Members of The Student followed suit.

“We looked at ourselves as being a Washington Post and the Miami administration being like the Nixon administration,” Moore said. 

Oxford still also had its own newspaper at the time, the Oxford Press. The Student used the Oxford Press office for its newspaper production two nights a week, although it wasn’t always smooth sailing.

“We had some classic near misses with them,” Moore said. “They were old school journalists, the Oxford Press, and they did not play. And you can imagine they come in and here's a bunch of college kids with pizza boxes all over the place.”

Despite the long nights and close calls, Moore said the The Student staff was still extremely proud to be able to produce a successful newspaper.

“We treated [it] as if we were a real newspaper, and we kicked tail,” Moore said. “We took pride in that.”

Moore would also submit stories ideas to The Cincinnati Enquirer. Many were rejected, but he did have a few strokes of luck and was able to get his story ideas published. 

“And then the next thing you know, I'm getting a call and they said, ‘Hey, you want to do an internship here?’”

Moore said that while Miami is referenced as the Cradle of Coaches, he calls it the ‘Cradle of Sports Writers’ due to the amount of students who have gone on to be successful sports journalists, including himself.

Eight days after graduating from Miami, Moore began working at The Enquirer. 

Since then, he’s done sports reporting for publications including The San Francisco Examiner, The Atlanta Journal-Constitution, ESPN and the National Football League. 

Currently, Moore works as a national columnist for Forbes, writes opinion pieces for CNN, is an MSNBC sports contributor and has a YouTube channel called Atlanta Sports Unlimited.

Moore also has a weekly show called Sports Zone Sunday for the local ABC affiliate in Atlanta, the most-watched ABC affiliate in the country.

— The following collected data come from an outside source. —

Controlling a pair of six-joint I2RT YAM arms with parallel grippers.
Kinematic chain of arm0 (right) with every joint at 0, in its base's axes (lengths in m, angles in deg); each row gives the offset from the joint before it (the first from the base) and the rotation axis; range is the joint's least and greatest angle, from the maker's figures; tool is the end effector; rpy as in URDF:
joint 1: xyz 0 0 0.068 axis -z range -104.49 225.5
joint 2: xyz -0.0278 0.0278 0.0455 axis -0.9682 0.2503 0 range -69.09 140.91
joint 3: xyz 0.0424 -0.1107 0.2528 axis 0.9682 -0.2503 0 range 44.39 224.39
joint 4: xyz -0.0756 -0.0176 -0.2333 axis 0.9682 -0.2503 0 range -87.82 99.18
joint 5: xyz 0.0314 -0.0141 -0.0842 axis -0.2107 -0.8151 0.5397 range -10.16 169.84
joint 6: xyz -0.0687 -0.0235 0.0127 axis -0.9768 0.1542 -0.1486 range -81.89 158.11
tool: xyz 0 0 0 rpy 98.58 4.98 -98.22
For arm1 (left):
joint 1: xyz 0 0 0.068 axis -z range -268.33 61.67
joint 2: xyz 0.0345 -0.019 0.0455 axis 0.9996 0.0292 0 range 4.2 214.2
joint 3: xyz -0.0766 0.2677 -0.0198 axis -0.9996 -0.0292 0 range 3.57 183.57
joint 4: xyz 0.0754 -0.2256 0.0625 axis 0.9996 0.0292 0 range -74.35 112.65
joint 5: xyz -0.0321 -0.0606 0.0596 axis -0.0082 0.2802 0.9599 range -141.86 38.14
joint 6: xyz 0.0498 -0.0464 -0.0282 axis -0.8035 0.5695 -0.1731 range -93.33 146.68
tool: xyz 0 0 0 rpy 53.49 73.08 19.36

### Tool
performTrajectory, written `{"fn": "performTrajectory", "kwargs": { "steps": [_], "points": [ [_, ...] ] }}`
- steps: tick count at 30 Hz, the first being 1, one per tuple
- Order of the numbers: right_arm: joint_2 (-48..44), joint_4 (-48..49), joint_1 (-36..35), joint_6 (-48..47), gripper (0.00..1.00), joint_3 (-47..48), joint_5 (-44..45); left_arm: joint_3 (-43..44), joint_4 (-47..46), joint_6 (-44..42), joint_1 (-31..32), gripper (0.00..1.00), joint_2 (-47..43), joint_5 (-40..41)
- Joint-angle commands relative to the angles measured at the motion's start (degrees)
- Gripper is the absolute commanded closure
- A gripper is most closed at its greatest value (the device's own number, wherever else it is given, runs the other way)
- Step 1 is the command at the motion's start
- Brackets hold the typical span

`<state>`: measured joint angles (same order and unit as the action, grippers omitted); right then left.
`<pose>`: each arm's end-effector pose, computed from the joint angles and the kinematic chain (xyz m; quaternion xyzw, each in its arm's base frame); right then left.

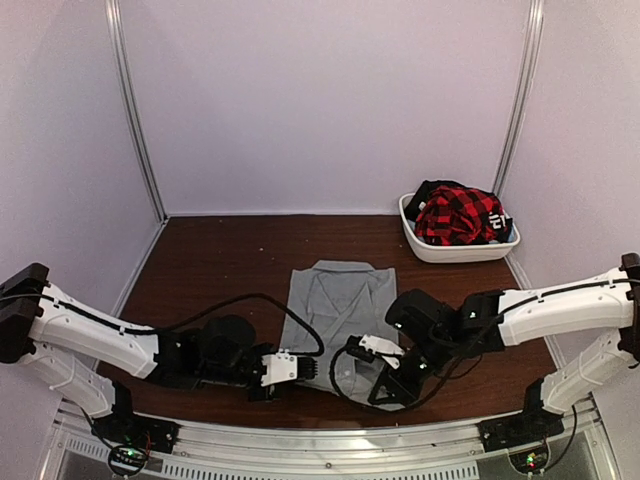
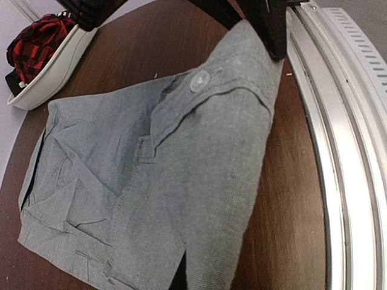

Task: Fold and stack the long sleeve shirts
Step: Fold the 2/3-rectangle-folded shirt at the center of the board.

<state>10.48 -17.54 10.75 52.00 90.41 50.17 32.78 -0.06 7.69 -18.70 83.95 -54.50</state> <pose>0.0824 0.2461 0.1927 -0.4606 0.8156 0.3486 0.0351 0.0930 -0.2583 0.1642 0.6266 0.6266 -0.2165 0.4097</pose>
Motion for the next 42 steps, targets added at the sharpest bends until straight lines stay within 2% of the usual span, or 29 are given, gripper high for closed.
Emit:
{"fn": "performTrajectory", "kwargs": {
  "steps": [1,4,7,8,12,18,22,27,30,35,40,41,42],
  "points": [
    [-4.2,-1.7,0.4,0.3,0.78,0.6,2.9,3.4,4.5,5.9,0.0,1.00,-3.8,-3.8],
    [-7.5,-2.1,0.3,1.0,0.55,0.9,6.5,4.8,7.1,11.7,-0.1,1.00,-5.9,-7.3],
    [-10.9,-2.3,0.1,1.9,0.24,1.3,8.6,8.7,12.4,20.6,-1.7,1.00,-6.5,-10.4],
    [-11.8,-2.3,-0.1,2.2,0.19,1.5,9.3,10.7,14.7,24.0,-2.8,1.00,-6.1,-11.6],
    [-13.2,-3.2,-1.9,3.0,0.11,2.2,12.8,19.3,24.3,31.7,-7.5,1.00,-1.5,-19.7],
    [-14.7,-3.8,-5.6,5.5,0.05,2.2,18.1,23.3,26.9,35.6,-9.1,1.00,2.6,-23.8],
    [-14.1,-5.4,-7.1,6.4,0.05,1.8,23.7,22.8,24.6,37.4,-10.4,1.00,2.2,-29.0],
    [-13.1,-5.1,-7.3,6.4,0.14,0.6,26.1,21.3,23.5,38.5,-12.5,1.00,0.3,-32.9],
    [-12.4,-4.3,-7.4,5.9,0.24,0.8,26.1,21.1,23.3,38.9,-12.8,1.00,0.0,-33.6],
    [-11.0,-3.7,-7.4,5.1,0.56,1.5,24.4,20.4,22.8,39.2,-13.1,1.00,-0.1,-35.1],
    [-11.8,-3.7,-8.1,6.2,0.95,1.1,20.9,18.0,24.8,38.8,-13.0,1.00,-2.6,-35.2],
    [-12.2,-3.4,-8.4,6.7,1.00,0.9,19.9,17.3,25.4,39.1,-12.8,1.00,-3.3,-34.9],
    [-12.6,-3.0,-9.0,7.5,1.00,0.6,18.7,16.6,26.2,39.5,-12.6,1.00,-4.0,-34.8]
  ]
}}
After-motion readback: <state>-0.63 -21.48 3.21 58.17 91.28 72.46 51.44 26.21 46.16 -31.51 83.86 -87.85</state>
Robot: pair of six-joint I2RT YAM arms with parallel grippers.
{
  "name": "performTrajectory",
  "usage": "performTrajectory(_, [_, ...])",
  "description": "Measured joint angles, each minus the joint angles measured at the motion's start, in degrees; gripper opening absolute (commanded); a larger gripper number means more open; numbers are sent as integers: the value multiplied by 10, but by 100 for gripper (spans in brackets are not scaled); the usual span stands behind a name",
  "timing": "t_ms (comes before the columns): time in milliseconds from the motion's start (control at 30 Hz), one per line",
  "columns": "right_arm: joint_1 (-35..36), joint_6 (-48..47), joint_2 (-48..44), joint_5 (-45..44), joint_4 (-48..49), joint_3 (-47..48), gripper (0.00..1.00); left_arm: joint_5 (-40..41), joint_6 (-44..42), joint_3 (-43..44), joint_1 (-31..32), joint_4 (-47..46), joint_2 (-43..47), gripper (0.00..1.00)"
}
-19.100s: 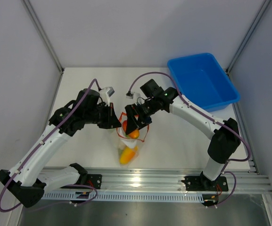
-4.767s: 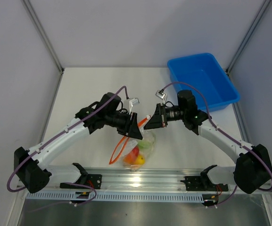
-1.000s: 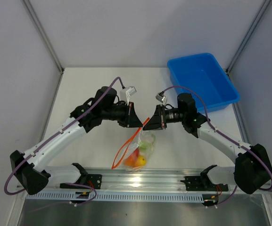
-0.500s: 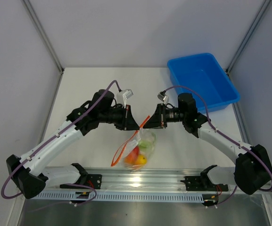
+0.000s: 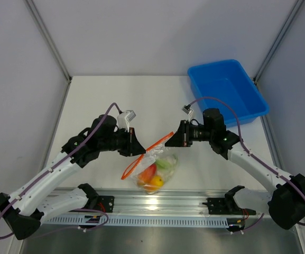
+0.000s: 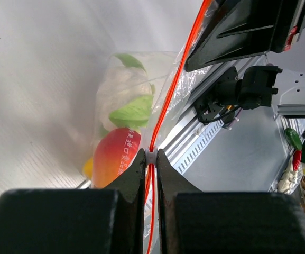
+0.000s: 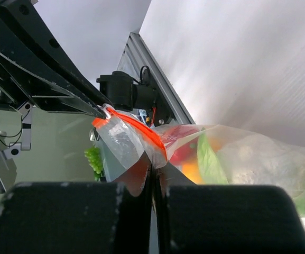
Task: Place the food in the zip-top bag and seal the zipper
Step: Zip the zipper food storage bag at the center of the board.
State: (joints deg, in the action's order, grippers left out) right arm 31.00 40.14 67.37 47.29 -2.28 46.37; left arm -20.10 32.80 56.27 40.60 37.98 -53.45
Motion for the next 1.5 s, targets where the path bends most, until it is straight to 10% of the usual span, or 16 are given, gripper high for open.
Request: performTrajectory(1500, [4,-65,-43,-46,-34,-26,0,-42,15,-80,0,-43,55,0])
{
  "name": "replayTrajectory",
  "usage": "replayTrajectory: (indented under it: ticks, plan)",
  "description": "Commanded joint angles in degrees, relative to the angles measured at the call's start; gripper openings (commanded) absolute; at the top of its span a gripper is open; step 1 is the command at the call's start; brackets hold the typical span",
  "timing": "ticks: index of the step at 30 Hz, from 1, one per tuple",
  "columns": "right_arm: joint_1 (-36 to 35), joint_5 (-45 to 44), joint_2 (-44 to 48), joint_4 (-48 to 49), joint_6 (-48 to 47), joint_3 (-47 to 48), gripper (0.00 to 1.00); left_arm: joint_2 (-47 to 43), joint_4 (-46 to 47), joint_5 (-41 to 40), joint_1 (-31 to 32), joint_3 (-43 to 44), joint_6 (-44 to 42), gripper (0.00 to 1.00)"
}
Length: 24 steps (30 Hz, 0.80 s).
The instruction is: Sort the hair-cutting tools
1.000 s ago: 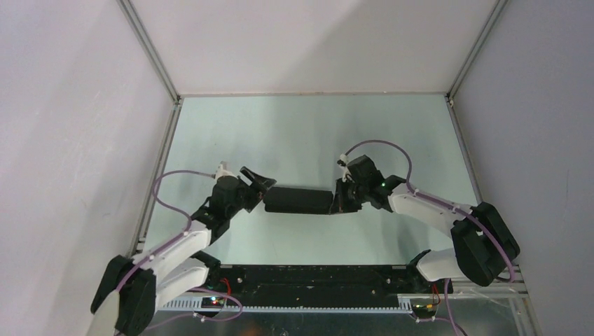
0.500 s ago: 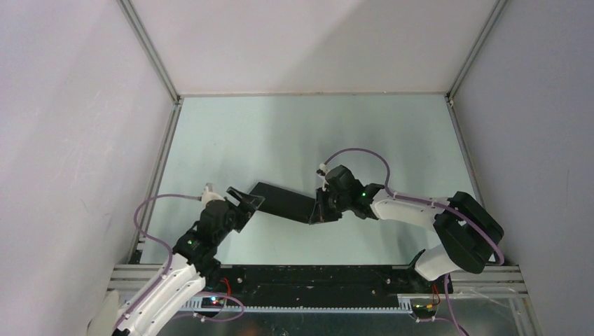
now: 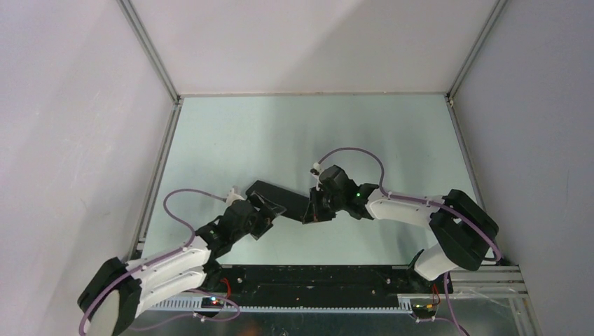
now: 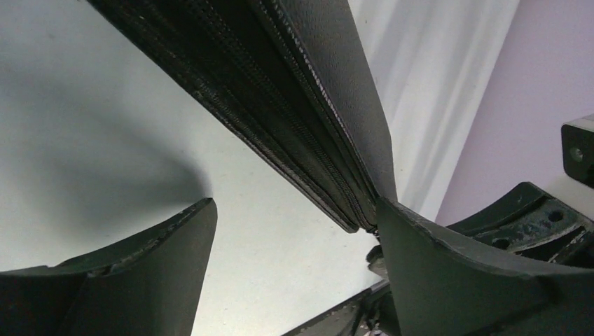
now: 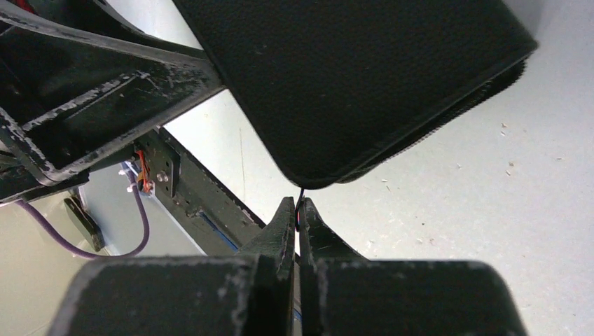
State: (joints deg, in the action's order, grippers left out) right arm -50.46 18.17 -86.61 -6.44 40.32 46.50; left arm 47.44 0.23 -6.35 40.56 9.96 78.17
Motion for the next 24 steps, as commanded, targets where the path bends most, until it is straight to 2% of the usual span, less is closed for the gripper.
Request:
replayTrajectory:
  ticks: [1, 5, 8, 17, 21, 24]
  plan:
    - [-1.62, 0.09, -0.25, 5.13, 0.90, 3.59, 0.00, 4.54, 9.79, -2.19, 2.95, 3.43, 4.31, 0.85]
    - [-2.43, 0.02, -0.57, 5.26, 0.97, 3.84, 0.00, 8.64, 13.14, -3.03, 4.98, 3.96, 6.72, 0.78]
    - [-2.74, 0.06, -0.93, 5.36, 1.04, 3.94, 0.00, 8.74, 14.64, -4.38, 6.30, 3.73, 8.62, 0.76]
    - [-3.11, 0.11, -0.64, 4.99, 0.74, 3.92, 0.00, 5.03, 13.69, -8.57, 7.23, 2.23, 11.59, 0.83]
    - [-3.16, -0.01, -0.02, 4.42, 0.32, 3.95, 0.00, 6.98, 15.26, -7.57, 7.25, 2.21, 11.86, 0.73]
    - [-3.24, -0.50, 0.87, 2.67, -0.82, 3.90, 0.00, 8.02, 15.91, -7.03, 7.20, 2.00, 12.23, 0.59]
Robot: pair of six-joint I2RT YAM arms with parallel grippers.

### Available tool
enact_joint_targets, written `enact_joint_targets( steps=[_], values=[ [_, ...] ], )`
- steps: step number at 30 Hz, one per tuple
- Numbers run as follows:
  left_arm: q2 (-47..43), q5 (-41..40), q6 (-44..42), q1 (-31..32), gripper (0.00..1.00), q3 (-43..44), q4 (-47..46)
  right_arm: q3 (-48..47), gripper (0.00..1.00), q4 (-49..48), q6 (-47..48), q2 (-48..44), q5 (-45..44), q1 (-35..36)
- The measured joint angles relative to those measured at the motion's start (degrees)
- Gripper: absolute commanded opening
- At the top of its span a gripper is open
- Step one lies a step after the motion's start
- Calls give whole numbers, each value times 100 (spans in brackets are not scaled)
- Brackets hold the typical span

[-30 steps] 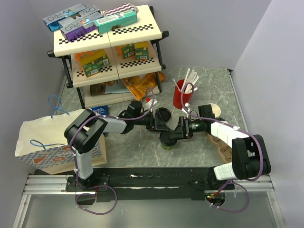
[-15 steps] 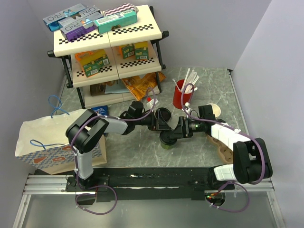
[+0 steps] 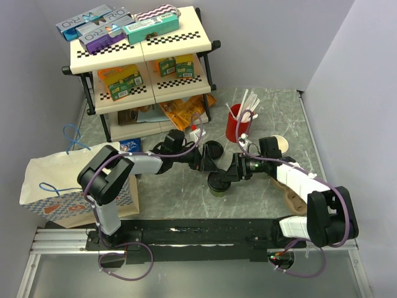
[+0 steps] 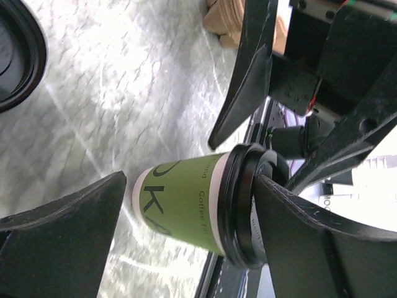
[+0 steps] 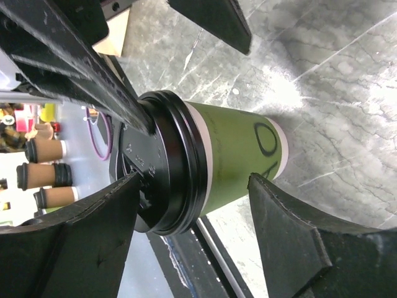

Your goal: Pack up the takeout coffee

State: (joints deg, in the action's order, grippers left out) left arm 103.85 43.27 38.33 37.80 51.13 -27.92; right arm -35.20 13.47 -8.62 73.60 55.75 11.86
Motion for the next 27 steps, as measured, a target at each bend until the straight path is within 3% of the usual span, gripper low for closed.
enact_joint_targets(
  steps=[5,6,15,27],
  values=[
    [-289,317,-157,-234,92,-273,166,-2,85,46,68,-26,-4,0],
    [-382,404,-164,-286,99,-398,164,-2,87,52,76,-28,2,0],
    [-745,809,-361,-358,99,-612,313,-125,99,63,-44,-15,428,0],
    [-433,815,-271,-361,99,-356,323,-39,100,396,57,-83,540,0]
  ],
)
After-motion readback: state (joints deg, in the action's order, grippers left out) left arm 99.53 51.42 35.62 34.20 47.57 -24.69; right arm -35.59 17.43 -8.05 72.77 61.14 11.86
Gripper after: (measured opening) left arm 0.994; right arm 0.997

“We have the highest ratings consistently in the country and have been for years,” Moore said. “So I can think I had a little something to do with that.”

Moore has covered 30 Super Bowls, multiple World Series and NBA Finals games, major prize fights, college football bowl games and auto races including the Daytona 500 and Indianapolis 500. 

In 1999, the National Association of Black Journalists honored Moore for being the longest-running African-American sports columnist in the history of major newspapers.

Moore also stays true to his roots and has been a visiting professor of journalism at Miami for seven years while also having served on the alumni board for six. He couldn’t teach this year, though, due to faculty cutbacks caused by the COVID-19 pandemic.

Photo by Terence Moore | The Miami Student

Terence Moore teaches at Miami as a visiting assistant professor, but due to budgeting constraints caused by the pandemic he was not able to teach this year.

Senior Bennett Wise first met Moore when he was visiting Miami as a senior in high school after being put in contact with him by another alum. While at the Indianapolis airport on his way to Oxford, he got a call from Moore. The two talked for 45 minutes as Moore tried to sell him on Miami’s journalism program.

Moore’s efforts worked.

“He helped shape who I am as a journalist and then also how I approach sports,” Wise said. “I can't watch them in the same light. If I'm watching [sports] on TV, I'm just constantly thinking about angles and ways I would be reporting that event that's going on. And that's from Terence”.

A few years after his initial conversation with Moore, Wise found himself in Moore’s journalism 350 class. He credits Moore’s teachings as a large part of his educational experience.

“The foundation of what I've learned in journalism,” Wise said, “I'd say 90% of it has come from Terence and his class.”